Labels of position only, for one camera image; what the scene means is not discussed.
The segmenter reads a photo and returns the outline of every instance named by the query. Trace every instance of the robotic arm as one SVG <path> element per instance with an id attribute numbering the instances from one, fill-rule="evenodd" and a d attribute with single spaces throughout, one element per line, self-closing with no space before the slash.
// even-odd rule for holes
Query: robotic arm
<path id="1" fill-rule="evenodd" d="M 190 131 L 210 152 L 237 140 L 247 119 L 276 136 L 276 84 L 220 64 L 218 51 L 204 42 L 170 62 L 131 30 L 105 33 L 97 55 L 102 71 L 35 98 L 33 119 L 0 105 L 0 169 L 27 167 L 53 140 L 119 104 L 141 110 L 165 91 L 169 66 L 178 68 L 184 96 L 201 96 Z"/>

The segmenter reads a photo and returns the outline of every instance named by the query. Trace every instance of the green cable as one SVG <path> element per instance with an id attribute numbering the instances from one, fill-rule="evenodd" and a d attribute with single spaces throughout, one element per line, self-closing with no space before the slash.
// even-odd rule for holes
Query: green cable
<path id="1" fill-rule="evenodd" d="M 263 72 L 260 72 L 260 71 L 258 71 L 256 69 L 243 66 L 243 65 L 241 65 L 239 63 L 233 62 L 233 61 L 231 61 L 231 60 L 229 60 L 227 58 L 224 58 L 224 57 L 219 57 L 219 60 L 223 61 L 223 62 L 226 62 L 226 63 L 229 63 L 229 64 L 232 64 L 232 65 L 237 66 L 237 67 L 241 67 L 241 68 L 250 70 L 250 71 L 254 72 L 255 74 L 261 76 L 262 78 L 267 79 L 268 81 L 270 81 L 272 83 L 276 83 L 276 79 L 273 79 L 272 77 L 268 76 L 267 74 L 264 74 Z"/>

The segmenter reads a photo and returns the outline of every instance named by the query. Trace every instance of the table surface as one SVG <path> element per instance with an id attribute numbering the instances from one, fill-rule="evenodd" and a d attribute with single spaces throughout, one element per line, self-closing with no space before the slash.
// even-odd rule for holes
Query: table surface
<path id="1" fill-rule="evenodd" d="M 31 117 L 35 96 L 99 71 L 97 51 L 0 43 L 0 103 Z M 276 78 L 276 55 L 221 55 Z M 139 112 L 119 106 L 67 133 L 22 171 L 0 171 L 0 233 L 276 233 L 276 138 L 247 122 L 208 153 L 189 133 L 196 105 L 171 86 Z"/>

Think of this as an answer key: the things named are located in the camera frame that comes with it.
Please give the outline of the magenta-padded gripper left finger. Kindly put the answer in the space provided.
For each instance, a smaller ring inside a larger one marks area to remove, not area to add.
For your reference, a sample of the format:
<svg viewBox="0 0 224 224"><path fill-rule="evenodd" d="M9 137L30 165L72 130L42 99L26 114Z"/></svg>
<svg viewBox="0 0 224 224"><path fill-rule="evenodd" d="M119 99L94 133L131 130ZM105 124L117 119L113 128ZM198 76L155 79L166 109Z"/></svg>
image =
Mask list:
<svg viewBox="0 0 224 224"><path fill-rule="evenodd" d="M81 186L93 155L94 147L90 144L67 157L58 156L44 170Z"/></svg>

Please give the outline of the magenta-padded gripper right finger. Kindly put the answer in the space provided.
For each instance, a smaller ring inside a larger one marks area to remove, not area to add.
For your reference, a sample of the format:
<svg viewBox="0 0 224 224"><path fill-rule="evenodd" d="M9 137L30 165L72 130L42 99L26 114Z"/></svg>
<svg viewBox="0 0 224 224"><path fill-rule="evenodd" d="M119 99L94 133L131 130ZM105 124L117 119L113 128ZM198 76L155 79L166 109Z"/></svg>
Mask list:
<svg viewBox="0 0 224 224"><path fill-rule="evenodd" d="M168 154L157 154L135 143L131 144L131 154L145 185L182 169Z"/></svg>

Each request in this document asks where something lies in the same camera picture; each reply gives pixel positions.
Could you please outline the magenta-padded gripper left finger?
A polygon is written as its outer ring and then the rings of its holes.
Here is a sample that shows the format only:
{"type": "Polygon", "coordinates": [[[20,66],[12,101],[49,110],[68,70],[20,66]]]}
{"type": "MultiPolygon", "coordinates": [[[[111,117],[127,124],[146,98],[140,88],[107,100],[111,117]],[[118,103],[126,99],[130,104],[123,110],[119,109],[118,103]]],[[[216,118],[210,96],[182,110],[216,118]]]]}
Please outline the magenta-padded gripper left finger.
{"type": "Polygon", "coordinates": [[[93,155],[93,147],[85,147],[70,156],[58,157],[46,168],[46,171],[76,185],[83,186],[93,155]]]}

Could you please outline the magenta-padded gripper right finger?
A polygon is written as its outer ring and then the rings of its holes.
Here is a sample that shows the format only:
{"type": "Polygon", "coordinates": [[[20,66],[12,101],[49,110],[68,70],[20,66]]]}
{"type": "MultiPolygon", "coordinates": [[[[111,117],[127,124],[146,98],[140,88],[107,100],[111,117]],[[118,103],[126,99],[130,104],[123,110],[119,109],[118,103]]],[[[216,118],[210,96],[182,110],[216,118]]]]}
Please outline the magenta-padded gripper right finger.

- **Exercise brief**
An exact transcription of the entries is needed, complete to the final line.

- **Task answer**
Labels of position only, for one camera image; what the scene means is not discussed.
The segmenter reads a photo and returns the outline of every instance named by the query. Trace every instance of the robotic arm as one SVG <path> element per instance with an id attribute numbering the instances from one, fill-rule="evenodd" and a d attribute with single spaces throughout, one element per line, self-closing with no space before the slash.
// even-odd rule for holes
Query: robotic arm
<path id="1" fill-rule="evenodd" d="M 190 131 L 210 152 L 237 140 L 247 119 L 276 136 L 276 84 L 220 64 L 218 51 L 204 42 L 170 62 L 131 30 L 105 33 L 97 55 L 102 71 L 35 98 L 33 119 L 0 105 L 0 169 L 27 167 L 53 140 L 119 104 L 141 110 L 165 91 L 169 66 L 178 68 L 184 96 L 201 96 Z"/>

The segmenter reads a photo and returns the outline of every instance named by the query. Trace every instance of the green cable as one SVG <path> element per instance with an id attribute numbering the instances from one, fill-rule="evenodd" and a d attribute with single spaces throughout, one element per line, self-closing with no space before the slash.
// even-odd rule for holes
Query: green cable
<path id="1" fill-rule="evenodd" d="M 263 72 L 260 72 L 260 71 L 258 71 L 256 69 L 243 66 L 243 65 L 241 65 L 239 63 L 233 62 L 233 61 L 231 61 L 231 60 L 229 60 L 227 58 L 224 58 L 224 57 L 219 57 L 219 60 L 223 61 L 223 62 L 226 62 L 226 63 L 229 63 L 229 64 L 232 64 L 232 65 L 237 66 L 237 67 L 241 67 L 241 68 L 250 70 L 250 71 L 254 72 L 255 74 L 261 76 L 262 78 L 267 79 L 268 81 L 270 81 L 272 83 L 276 83 L 276 79 L 273 79 L 272 77 L 268 76 L 267 74 L 264 74 Z"/>

The segmenter reads a photo and returns the outline of every instance named by the query. Trace every instance of the table surface as one SVG <path> element per instance with an id attribute numbering the instances from one, fill-rule="evenodd" and a d attribute with single spaces throughout, one element per line, self-closing with no space before the slash.
// even-odd rule for holes
Query: table surface
<path id="1" fill-rule="evenodd" d="M 31 117 L 35 96 L 99 71 L 97 51 L 0 43 L 0 103 Z M 276 78 L 276 55 L 221 55 Z M 139 112 L 119 106 L 67 133 L 22 171 L 0 171 L 0 233 L 276 233 L 276 138 L 247 122 L 208 153 L 189 133 L 196 105 L 171 86 Z"/>

Think of this as an answer key: the things named are located in the camera frame that comes with it.
Please give the outline of the magenta-padded gripper left finger. Kindly put the answer in the space provided.
For each instance, a smaller ring inside a larger one marks area to remove, not area to add.
For your reference, a sample of the format:
<svg viewBox="0 0 224 224"><path fill-rule="evenodd" d="M9 137L30 165L72 130L42 99L26 114Z"/></svg>
<svg viewBox="0 0 224 224"><path fill-rule="evenodd" d="M119 99L94 133L131 130ZM105 124L117 119L113 128ZM198 76L155 79L166 109Z"/></svg>
image =
Mask list:
<svg viewBox="0 0 224 224"><path fill-rule="evenodd" d="M81 186L93 155L94 147L90 144L67 157L58 156L44 170Z"/></svg>

Please give the outline of the magenta-padded gripper right finger. Kindly put the answer in the space provided.
For each instance, a smaller ring inside a larger one marks area to remove, not area to add.
For your reference, a sample of the format:
<svg viewBox="0 0 224 224"><path fill-rule="evenodd" d="M9 137L30 165L72 130L42 99L26 114Z"/></svg>
<svg viewBox="0 0 224 224"><path fill-rule="evenodd" d="M119 99L94 133L131 130ZM105 124L117 119L113 128ZM198 76L155 79L166 109Z"/></svg>
Mask list:
<svg viewBox="0 0 224 224"><path fill-rule="evenodd" d="M168 154L157 154L135 143L131 144L131 154L145 185L182 169Z"/></svg>

Each request in this document asks where something lies in the same camera picture; each reply gives pixel positions.
Could you please outline the magenta-padded gripper left finger?
A polygon is written as its outer ring and then the rings of its holes.
Here is a sample that shows the format only:
{"type": "Polygon", "coordinates": [[[20,66],[12,101],[49,110],[68,70],[20,66]]]}
{"type": "MultiPolygon", "coordinates": [[[[111,117],[127,124],[146,98],[140,88],[107,100],[111,117]],[[118,103],[126,99],[130,104],[123,110],[119,109],[118,103]]],[[[216,118],[210,96],[182,110],[216,118]]]]}
Please outline the magenta-padded gripper left finger.
{"type": "Polygon", "coordinates": [[[93,155],[93,147],[85,147],[70,156],[58,157],[46,168],[46,171],[76,185],[83,186],[93,155]]]}

Could you please outline the magenta-padded gripper right finger?
A polygon is written as its outer ring and then the rings of its holes.
Here is a sample that shows the format only:
{"type": "Polygon", "coordinates": [[[20,66],[12,101],[49,110],[68,70],[20,66]]]}
{"type": "MultiPolygon", "coordinates": [[[[111,117],[127,124],[146,98],[140,88],[107,100],[111,117]],[[118,103],[126,99],[130,104],[123,110],[119,109],[118,103]]],[[[216,118],[210,96],[182,110],[216,118]]]]}
Please outline the magenta-padded gripper right finger.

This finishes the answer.